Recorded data
== Segment start ==

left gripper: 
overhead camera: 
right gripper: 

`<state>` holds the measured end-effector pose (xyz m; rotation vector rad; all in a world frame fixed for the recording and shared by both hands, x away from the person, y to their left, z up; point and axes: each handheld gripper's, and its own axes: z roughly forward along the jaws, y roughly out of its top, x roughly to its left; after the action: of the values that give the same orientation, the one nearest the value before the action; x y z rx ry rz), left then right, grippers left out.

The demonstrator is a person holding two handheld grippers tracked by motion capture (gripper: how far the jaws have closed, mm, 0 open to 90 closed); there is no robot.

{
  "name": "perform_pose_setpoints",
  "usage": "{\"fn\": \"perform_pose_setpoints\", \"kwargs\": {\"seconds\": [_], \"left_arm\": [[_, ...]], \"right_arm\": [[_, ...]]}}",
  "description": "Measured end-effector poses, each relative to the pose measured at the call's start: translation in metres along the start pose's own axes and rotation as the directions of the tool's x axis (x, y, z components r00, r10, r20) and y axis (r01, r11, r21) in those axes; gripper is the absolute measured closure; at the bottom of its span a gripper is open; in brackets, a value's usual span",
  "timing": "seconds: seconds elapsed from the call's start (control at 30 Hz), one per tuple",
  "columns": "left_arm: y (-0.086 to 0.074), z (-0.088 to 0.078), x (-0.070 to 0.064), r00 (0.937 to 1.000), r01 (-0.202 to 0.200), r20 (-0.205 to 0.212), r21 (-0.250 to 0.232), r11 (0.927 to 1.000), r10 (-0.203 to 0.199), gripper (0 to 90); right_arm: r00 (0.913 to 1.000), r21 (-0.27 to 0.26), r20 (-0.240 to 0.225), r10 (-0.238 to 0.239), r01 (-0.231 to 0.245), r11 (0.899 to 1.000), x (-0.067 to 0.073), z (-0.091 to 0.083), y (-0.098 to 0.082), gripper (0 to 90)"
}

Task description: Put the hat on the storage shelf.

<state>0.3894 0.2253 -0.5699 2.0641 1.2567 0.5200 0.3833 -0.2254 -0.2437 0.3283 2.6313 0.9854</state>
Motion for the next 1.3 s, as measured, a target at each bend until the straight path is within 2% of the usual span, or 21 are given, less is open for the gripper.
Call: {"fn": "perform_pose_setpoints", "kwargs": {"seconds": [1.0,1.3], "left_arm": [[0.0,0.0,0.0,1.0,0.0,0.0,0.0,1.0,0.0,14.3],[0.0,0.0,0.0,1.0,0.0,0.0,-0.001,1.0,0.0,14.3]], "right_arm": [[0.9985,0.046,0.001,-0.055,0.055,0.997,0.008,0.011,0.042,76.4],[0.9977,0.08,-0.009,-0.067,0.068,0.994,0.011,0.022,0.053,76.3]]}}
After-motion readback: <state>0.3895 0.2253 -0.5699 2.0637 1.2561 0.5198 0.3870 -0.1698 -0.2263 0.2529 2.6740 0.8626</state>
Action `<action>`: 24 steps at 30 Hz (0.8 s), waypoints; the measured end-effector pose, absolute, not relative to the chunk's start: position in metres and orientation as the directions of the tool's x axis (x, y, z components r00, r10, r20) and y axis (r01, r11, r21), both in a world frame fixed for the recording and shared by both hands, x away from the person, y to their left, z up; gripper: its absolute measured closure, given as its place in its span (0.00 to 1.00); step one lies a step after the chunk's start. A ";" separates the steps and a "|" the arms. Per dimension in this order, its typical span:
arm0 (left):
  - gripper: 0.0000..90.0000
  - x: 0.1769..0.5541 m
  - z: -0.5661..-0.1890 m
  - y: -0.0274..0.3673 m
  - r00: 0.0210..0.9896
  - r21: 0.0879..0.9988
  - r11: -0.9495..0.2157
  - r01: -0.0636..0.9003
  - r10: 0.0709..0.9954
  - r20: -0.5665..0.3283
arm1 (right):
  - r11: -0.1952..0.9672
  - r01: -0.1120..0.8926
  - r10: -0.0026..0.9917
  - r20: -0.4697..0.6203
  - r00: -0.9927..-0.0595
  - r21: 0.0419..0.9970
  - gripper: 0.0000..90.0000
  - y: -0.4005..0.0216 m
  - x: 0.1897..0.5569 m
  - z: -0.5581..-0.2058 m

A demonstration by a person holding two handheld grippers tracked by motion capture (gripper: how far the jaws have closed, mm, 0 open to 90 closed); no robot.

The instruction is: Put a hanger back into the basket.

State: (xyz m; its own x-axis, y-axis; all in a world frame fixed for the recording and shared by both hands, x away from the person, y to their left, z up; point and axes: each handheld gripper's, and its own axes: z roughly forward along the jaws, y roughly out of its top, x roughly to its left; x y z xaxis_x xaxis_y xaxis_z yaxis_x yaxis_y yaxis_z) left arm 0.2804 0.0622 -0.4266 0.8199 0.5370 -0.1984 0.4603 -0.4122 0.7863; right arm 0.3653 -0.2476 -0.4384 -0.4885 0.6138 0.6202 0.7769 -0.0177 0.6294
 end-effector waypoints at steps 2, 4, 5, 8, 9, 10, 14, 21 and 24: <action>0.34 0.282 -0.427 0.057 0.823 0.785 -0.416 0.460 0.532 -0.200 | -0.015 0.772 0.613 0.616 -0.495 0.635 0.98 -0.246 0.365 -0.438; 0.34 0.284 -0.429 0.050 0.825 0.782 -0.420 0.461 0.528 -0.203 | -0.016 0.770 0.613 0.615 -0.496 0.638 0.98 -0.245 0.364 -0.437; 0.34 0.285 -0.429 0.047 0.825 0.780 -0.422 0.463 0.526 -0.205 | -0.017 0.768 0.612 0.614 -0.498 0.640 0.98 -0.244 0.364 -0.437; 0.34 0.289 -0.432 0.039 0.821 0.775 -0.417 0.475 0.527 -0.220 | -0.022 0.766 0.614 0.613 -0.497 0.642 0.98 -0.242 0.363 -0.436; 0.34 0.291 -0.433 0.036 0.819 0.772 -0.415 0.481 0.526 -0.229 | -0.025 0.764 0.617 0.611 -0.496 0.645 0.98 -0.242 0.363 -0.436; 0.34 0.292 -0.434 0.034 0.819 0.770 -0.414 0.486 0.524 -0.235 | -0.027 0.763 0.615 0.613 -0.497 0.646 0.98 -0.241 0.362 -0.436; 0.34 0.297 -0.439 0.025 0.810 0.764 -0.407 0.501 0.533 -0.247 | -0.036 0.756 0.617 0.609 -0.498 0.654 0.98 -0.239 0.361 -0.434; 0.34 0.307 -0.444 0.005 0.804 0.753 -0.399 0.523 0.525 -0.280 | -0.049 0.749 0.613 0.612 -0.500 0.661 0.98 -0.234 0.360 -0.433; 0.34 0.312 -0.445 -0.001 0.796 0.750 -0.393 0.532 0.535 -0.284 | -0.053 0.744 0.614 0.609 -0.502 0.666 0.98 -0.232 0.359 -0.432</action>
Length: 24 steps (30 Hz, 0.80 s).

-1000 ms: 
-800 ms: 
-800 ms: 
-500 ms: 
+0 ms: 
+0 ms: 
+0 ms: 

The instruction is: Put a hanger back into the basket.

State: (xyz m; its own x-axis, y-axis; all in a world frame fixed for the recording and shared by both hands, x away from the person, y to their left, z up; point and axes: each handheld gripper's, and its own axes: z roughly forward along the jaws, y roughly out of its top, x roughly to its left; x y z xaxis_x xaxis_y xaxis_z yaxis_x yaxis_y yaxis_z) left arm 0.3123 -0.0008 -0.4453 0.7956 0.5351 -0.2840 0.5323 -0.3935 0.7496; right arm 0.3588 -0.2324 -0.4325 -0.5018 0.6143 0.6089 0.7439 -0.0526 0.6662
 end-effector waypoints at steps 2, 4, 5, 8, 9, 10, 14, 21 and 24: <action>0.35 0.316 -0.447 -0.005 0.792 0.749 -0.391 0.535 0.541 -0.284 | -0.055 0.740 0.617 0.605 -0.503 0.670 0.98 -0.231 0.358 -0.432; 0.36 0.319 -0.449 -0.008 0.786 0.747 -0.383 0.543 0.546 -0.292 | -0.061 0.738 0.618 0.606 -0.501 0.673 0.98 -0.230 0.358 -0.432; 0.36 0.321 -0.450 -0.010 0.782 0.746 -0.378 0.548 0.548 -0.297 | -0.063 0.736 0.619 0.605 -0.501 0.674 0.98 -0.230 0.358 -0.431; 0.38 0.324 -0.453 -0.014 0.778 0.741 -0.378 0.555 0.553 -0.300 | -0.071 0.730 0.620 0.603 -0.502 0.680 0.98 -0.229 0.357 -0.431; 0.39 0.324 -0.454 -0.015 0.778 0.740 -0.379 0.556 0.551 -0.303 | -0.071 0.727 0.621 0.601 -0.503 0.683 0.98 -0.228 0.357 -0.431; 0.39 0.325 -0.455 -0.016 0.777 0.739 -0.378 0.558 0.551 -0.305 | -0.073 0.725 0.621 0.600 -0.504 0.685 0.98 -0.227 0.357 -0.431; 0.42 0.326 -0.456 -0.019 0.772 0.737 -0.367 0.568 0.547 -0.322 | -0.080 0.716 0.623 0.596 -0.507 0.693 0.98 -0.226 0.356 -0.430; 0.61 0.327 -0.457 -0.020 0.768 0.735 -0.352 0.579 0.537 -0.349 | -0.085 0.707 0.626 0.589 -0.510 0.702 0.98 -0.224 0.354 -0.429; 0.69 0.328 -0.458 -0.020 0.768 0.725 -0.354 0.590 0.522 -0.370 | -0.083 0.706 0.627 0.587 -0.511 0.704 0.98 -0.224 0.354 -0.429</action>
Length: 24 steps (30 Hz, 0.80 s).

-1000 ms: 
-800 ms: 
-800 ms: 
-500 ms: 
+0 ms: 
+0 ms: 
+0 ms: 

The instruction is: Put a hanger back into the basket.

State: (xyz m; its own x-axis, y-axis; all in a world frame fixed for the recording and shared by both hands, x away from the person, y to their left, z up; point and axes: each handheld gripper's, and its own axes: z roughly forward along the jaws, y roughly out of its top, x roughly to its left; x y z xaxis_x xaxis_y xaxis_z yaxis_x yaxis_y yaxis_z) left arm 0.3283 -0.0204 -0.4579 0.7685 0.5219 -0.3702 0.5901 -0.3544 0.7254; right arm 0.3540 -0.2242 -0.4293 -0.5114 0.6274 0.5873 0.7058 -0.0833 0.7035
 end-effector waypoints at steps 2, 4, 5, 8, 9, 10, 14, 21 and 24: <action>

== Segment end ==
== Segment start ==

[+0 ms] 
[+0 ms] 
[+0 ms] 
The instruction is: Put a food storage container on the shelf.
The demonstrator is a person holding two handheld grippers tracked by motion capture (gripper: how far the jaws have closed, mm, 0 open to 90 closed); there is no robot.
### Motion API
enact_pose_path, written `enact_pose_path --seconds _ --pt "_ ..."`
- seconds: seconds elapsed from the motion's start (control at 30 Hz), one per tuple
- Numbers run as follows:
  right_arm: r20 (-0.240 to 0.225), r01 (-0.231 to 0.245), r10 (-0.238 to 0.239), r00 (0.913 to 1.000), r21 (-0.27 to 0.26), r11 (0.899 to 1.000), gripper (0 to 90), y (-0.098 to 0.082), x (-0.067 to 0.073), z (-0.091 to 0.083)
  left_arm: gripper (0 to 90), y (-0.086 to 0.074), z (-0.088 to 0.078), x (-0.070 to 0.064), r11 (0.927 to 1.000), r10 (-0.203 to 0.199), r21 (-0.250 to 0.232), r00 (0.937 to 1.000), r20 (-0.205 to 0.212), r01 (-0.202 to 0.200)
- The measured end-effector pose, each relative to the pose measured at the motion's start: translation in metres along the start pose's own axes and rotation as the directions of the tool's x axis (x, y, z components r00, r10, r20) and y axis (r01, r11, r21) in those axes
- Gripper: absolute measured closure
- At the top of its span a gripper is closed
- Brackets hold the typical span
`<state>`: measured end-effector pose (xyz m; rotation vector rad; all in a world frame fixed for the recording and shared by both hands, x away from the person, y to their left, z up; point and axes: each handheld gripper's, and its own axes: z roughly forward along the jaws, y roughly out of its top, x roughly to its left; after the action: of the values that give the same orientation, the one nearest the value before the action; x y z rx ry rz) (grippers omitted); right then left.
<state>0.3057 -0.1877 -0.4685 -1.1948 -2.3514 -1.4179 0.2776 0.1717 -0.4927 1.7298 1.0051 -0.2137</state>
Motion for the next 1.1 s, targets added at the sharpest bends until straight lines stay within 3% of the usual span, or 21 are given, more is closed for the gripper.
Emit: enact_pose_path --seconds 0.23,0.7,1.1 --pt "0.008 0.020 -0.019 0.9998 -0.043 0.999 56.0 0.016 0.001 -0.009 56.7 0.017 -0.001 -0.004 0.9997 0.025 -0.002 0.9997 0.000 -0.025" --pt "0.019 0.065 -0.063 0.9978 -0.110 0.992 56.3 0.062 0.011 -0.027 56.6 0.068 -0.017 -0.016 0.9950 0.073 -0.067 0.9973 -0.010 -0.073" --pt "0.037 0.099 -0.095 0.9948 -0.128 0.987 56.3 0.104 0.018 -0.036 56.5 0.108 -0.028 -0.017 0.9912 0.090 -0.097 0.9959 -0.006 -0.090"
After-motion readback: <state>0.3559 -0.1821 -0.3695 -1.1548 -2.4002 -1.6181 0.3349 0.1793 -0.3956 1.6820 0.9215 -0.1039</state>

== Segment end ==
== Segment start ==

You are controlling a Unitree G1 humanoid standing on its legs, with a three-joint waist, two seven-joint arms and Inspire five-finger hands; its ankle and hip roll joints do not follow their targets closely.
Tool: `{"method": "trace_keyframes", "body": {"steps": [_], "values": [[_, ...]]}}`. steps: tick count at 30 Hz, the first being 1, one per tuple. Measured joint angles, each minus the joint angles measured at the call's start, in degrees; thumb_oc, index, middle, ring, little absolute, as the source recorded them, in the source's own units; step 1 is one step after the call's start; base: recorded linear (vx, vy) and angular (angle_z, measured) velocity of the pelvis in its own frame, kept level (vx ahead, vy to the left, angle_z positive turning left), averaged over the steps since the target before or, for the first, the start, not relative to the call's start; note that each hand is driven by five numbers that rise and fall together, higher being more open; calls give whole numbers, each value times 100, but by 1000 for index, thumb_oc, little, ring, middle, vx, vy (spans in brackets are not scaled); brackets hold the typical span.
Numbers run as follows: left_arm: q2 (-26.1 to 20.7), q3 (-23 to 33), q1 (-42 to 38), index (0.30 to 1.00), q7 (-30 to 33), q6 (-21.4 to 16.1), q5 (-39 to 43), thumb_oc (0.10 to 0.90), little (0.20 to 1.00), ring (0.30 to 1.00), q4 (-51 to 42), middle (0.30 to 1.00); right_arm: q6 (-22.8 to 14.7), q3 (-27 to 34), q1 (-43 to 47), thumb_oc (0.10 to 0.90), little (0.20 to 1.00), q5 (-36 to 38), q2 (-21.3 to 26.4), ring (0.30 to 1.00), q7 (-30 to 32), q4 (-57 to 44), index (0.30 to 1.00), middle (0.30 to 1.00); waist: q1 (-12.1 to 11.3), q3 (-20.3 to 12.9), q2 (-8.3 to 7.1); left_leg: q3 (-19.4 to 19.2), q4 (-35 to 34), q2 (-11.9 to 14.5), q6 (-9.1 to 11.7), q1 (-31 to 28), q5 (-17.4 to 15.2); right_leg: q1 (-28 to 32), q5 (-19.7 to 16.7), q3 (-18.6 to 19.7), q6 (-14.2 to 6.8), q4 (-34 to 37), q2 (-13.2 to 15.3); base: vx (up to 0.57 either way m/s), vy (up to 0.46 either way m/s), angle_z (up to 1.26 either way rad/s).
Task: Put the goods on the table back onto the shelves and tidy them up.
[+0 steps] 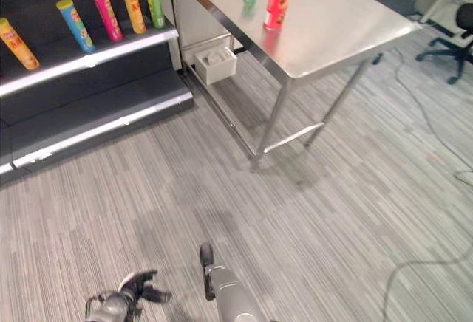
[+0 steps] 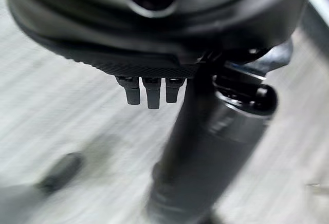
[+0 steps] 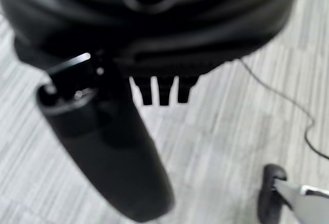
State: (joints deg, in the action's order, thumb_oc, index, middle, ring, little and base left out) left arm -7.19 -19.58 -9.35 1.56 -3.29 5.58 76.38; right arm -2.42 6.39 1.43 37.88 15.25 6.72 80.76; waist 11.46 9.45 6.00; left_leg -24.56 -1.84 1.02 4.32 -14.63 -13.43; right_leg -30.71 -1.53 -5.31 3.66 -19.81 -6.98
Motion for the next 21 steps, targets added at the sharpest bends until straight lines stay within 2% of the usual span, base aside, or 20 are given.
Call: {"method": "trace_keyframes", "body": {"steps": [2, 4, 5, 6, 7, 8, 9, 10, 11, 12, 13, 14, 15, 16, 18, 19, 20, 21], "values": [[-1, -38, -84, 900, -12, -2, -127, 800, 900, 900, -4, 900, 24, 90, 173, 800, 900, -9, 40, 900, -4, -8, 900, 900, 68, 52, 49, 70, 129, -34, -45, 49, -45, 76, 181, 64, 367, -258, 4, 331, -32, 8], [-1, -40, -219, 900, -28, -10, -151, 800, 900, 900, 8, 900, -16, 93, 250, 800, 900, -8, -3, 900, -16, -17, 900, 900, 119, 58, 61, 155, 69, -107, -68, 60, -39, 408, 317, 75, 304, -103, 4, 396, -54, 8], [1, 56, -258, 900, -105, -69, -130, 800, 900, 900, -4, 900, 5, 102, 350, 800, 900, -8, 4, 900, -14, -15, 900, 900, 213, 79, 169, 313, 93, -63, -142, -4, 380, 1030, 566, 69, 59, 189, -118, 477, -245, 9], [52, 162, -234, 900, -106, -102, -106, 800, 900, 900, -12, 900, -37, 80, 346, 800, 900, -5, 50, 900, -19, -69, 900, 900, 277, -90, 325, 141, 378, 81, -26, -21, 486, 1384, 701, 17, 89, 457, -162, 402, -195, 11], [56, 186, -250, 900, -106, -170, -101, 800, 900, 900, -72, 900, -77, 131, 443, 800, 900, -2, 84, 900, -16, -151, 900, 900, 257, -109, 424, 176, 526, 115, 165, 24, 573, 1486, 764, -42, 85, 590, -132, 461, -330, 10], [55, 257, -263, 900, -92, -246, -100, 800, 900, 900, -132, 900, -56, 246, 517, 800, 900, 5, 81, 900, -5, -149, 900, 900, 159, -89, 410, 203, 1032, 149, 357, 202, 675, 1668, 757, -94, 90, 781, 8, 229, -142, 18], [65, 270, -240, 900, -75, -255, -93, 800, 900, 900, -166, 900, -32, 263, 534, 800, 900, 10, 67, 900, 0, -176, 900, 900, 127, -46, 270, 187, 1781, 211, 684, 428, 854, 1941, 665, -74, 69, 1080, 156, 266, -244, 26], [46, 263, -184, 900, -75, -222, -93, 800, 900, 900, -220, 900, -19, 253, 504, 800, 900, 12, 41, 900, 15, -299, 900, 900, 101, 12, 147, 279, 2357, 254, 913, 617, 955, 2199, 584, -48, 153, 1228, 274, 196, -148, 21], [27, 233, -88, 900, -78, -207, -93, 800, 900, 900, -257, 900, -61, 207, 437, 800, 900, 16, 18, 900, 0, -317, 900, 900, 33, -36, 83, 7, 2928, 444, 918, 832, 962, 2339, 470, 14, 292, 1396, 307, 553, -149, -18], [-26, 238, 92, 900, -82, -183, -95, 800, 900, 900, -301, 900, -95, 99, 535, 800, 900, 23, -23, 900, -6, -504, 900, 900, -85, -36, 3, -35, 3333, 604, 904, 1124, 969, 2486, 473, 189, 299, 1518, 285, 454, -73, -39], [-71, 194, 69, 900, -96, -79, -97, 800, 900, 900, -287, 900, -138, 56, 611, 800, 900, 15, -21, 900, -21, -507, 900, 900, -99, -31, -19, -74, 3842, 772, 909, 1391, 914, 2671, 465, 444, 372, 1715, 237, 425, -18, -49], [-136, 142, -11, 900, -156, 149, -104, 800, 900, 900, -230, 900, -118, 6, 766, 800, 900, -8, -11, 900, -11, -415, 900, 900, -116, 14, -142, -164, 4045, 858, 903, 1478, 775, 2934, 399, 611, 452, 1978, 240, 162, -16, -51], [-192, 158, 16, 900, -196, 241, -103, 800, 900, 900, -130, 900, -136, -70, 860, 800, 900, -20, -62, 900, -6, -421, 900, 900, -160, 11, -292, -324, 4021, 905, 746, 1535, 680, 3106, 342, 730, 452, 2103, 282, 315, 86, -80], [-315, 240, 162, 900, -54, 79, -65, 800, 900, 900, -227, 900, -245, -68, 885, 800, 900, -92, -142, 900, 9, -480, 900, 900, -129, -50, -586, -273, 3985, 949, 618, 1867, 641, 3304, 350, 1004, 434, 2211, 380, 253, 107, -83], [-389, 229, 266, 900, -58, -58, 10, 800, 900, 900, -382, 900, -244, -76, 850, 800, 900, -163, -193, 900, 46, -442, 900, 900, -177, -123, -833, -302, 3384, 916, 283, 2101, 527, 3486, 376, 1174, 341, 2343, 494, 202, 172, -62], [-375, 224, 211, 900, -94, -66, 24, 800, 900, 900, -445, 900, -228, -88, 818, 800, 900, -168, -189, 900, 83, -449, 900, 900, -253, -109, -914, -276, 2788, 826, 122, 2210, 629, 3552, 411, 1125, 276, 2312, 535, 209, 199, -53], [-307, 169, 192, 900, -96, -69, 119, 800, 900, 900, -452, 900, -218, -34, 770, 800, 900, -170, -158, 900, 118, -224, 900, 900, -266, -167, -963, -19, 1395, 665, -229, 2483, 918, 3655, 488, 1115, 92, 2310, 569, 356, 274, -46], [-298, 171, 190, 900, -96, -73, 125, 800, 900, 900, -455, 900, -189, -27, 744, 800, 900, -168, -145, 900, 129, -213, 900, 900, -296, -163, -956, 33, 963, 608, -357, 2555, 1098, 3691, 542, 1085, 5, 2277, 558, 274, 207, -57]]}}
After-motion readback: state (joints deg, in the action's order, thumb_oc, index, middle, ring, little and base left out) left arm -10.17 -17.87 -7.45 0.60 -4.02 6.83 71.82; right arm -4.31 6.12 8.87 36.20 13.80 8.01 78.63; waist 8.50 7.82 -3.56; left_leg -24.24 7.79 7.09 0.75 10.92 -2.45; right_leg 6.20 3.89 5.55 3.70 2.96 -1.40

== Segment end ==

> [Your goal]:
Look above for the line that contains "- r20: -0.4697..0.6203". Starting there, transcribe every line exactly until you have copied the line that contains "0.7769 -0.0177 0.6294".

> [Task solution]:
  - r20: -0.4697..0.6203
  - r00: -0.9927..-0.0595
  - r21: 0.0419..0.9970
  - gripper: 0.0000..90.0000
  - y: -0.4005..0.0216 m
  - x: 0.1897..0.5569 m
  - z: -0.5581..-0.2058 m

A demonstration by a person holding two handheld grippers tracked by motion capture (gripper: how far the jaws have closed, mm, 0 open to 90 closed); no robot.

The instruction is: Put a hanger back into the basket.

State: (xyz m; its own x-axis, y-axis; all in a world frame fixed for the recording and shared by both hands, x away from the person, y to their left, z up; point and axes: each handheld gripper's, and its own axes: z roughly forward along the jaws, y roughly out of its top, x roughly to its left; x y z xaxis_x xaxis_y xaxis_z yaxis_x yaxis_y yaxis_z) left arm 0.2804 0.0622 -0.4266 0.8199 0.5370 -0.1984 0.4603 -0.4122 0.7863; right arm 0.3653 -0.2476 -0.4384 -0.4885 0.6138 0.6202 0.7769 -0.0177 0.6294

This exercise is now finished.